▸ **WORK INSTRUCTION**
The answer must consist of each line of the records below that contains the string "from".
RECORD EXTRACTS section start
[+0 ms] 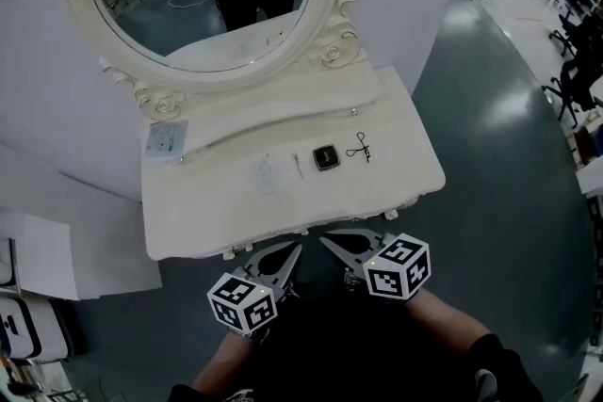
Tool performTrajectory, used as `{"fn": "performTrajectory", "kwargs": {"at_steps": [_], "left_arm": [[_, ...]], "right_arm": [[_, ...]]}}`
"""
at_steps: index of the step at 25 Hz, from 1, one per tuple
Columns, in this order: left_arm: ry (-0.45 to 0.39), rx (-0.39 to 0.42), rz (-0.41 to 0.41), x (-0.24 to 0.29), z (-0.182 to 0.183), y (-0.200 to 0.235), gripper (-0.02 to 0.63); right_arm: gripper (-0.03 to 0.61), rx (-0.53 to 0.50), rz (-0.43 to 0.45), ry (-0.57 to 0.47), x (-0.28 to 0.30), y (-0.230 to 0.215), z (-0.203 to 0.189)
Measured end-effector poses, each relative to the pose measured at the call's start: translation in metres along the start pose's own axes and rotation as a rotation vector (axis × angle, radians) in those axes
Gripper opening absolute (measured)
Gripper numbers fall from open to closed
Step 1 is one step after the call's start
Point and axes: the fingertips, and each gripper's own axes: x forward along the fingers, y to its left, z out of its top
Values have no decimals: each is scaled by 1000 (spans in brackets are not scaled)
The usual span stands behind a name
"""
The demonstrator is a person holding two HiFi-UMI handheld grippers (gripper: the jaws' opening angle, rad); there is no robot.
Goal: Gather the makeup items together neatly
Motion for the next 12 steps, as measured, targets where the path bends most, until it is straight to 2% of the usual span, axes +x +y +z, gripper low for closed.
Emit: {"fn": "performTrajectory", "kwargs": {"at_steps": [12], "left_arm": [[19, 2, -16, 11, 3, 7, 8]], "right_arm": [[29, 8, -15, 6, 6, -10, 2]]}}
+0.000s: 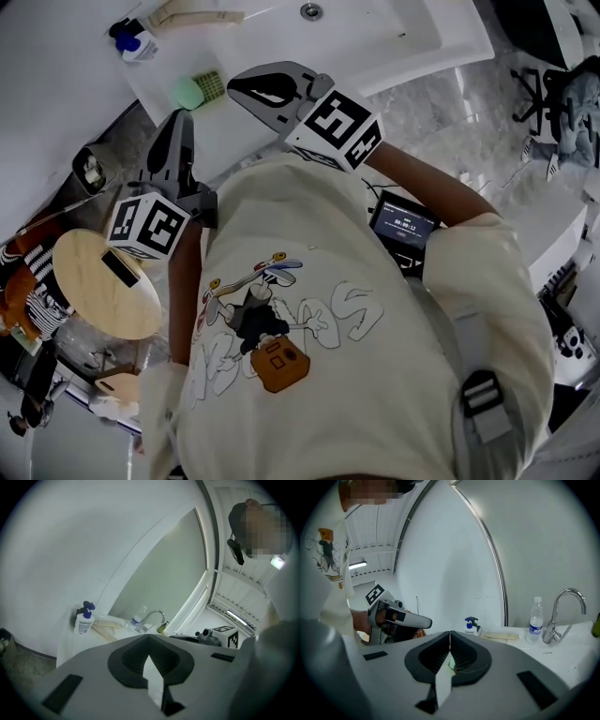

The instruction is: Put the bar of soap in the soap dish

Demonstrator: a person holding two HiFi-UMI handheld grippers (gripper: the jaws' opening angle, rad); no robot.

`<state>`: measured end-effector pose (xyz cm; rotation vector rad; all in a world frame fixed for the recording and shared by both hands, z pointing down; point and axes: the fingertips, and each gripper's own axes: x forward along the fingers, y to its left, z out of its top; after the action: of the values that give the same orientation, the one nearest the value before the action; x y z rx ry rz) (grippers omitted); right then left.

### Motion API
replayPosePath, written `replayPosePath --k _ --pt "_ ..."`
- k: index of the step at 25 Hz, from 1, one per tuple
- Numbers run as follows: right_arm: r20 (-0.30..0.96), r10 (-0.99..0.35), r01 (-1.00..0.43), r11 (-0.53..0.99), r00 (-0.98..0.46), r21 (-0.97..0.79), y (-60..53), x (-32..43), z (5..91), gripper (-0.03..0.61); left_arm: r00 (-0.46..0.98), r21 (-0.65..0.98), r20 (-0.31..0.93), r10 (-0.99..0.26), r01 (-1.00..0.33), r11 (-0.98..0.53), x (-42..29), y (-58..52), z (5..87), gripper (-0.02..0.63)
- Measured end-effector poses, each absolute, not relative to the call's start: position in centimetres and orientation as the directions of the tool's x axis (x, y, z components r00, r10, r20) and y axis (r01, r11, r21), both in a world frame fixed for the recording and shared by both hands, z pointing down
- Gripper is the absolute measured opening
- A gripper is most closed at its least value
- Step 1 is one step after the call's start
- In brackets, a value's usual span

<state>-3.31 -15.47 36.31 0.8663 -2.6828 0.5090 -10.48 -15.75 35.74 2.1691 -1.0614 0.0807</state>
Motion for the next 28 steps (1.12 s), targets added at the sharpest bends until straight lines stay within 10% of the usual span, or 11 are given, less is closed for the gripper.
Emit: replayPosePath --k 28 --pt "0.262 -0.51 -0.558 0.814 -0.819 -0.159 -12.5 -5.5 32.1 0.008 0.709 0.345 0.275 -0.65 -0.703 -0.622 -8.2 -12.3 32.7 0.008"
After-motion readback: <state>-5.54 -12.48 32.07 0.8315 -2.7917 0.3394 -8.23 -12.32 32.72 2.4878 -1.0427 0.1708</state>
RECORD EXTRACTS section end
▸ **YOUR SOLUTION**
at_steps: index of the step at 25 Hz, from 1, one per tuple
Gripper numbers fall from open to closed
- k: index of the step at 25 Hz, from 1, one per tuple

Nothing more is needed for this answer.